Quali e quante furono le cure, colle quali fu sapientemente provveduto a tutti i bisogni inerenti alla grande impresa, sì nel primo periodo della medesima che negli anni successivi, può leggersi nelle Memorie sul bonificamento delle Maremme toscane del cav. Ferdinando Tartini, segretario, in quel tempo, della Direzione generale del Corpo degli Ingegneri, e nel libro più recente intitolato: Il Comm. e le sue opere. Ma a queste cure prese gran parte il principe, il quale spesso ed a lungo recavasi sui lavori; e dopo essere stato il promotore dell'opera, si associava all'azione direttiva della medesima, ne divideva le pene, incoraggiava quanti concorrevano a quella e nulla più aveva a cuore quanto rimuovere le difficoltà che vi si opponevano.
Io mi ricordo benissimo (avevo allora circa 12 anni) di aver veduto a Piombino, mio luogo natale, il granduca Leopoldo II, circondato da ingegneri e da guardie del bonificamento (era questo il suo stato maggiore), percorrere le campagne adiacenti, perlustrare il littorale, discutere col cav. Alessandro Manetti, che lo accompagnava dovunque, di paduli, di colmate, di case coloniche, ecc., ecc.; e tutti sanno com'egli prendesse personalmente parte a tutti i fatti, che dovevano portare all'esecuzione dell'idea del Fossombroni, cioè che «la Maremma Grossetana doveva essere conquistata».
E questa conquista avvenne dipoi, se non totalmente almeno in gran parte; e se lo scopo non fu allora completamente raggiunto, non se ne deve incolpare il principe, ma gli eventi impreveduti, i quali ne impedirono l'esecuzione. I Grossetani, molti anni appresso, nella piazza maggiore della Città eressero un monumento marmoreo al Rigeneratore della Maremma (6).
(1) Il 19 novembre del 1822 era nata la primogenita, che venne chiamata Maria Carolina Augusta Elisabetta.
(2) Così pensa lo Zobi nel suo libro intitolalo: Manuale storico delle massime e degli ordinamenti economici vigenti in Toscana, pag. 386.
(3) Era questi il cavaliere Giovali Gabriele Eynard di Ginevra.
(4) Riguardo a questi bonificamenti ordinati dal granduca Pietro Leopoldo, veggasi il citato libro dello Zobi, Manuale storico delle massime e degli ordinamenti economici, da pag. 181 a pag. 189.

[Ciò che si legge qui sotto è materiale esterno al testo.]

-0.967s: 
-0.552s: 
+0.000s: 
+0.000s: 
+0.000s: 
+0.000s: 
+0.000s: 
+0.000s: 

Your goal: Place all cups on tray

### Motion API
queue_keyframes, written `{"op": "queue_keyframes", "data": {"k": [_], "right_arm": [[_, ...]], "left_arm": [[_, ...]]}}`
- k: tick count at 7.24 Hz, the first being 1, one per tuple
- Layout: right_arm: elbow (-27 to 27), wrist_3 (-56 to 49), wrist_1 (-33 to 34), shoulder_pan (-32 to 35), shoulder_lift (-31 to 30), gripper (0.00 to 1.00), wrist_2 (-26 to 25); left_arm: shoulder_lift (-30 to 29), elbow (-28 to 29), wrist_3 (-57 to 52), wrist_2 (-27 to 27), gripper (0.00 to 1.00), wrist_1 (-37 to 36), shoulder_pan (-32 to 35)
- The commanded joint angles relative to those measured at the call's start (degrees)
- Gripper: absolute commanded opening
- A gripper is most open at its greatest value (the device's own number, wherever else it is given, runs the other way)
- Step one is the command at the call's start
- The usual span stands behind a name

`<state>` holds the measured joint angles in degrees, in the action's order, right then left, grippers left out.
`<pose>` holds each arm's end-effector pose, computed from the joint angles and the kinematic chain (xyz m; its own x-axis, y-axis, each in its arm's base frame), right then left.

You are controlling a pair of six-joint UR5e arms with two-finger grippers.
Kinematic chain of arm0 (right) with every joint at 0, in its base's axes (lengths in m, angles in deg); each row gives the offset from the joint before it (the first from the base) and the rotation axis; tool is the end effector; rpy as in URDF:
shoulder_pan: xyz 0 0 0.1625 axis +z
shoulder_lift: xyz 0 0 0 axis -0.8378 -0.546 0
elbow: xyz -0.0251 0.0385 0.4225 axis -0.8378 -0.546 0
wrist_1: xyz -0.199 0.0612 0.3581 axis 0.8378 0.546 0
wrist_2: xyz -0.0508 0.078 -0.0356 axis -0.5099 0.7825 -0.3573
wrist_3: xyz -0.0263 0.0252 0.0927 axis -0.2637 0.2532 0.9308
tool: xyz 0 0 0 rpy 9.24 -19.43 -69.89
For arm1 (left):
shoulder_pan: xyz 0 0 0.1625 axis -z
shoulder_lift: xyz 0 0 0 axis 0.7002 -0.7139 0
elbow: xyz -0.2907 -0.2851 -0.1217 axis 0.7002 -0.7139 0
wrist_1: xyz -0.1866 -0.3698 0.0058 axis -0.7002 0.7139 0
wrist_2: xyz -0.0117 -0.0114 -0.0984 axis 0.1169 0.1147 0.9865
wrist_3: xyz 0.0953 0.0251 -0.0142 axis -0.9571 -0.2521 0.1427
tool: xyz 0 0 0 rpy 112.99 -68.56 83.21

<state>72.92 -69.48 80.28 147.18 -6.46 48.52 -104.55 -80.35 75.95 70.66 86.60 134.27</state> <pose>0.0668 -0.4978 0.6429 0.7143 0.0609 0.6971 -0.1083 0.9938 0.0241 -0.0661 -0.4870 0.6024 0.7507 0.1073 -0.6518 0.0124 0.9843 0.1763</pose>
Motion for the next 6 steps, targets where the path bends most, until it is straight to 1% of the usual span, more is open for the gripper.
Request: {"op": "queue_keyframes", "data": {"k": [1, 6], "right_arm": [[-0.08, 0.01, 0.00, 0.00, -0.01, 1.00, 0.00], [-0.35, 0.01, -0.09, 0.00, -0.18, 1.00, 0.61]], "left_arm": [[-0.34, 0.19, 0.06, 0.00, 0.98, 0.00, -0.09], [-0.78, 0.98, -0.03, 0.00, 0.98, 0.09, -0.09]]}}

(5) Baldasseroni, op. cit. Pag. 71.
(6) Per dimostrare vieppiù le grandi cure del granduca per la sua Maremma, dovrebbero consultarsi le Lettere scientifiche e familiari del prof. Francesco Pucciuotti (Firenze, Le Monnier, 1877), nelle quali l'illustre scienziato parla delle premure del Granduca per la Maremma Grossetana. A pag. 464 e segg., leggesi una lettera diretta da Leopoldo li al Puccinotti, in data di Firenze, ti aprile 1845, nella quale il Principe parla, con vera competenza, di alcuni paduli da colmarsi nella Maremma grossetana, ed affida al Puccinotti l'incarico di esaminare il padule suddetto, e di riferirne in proposito, affinchè il Governo possa prendere i necessari provvedimenti.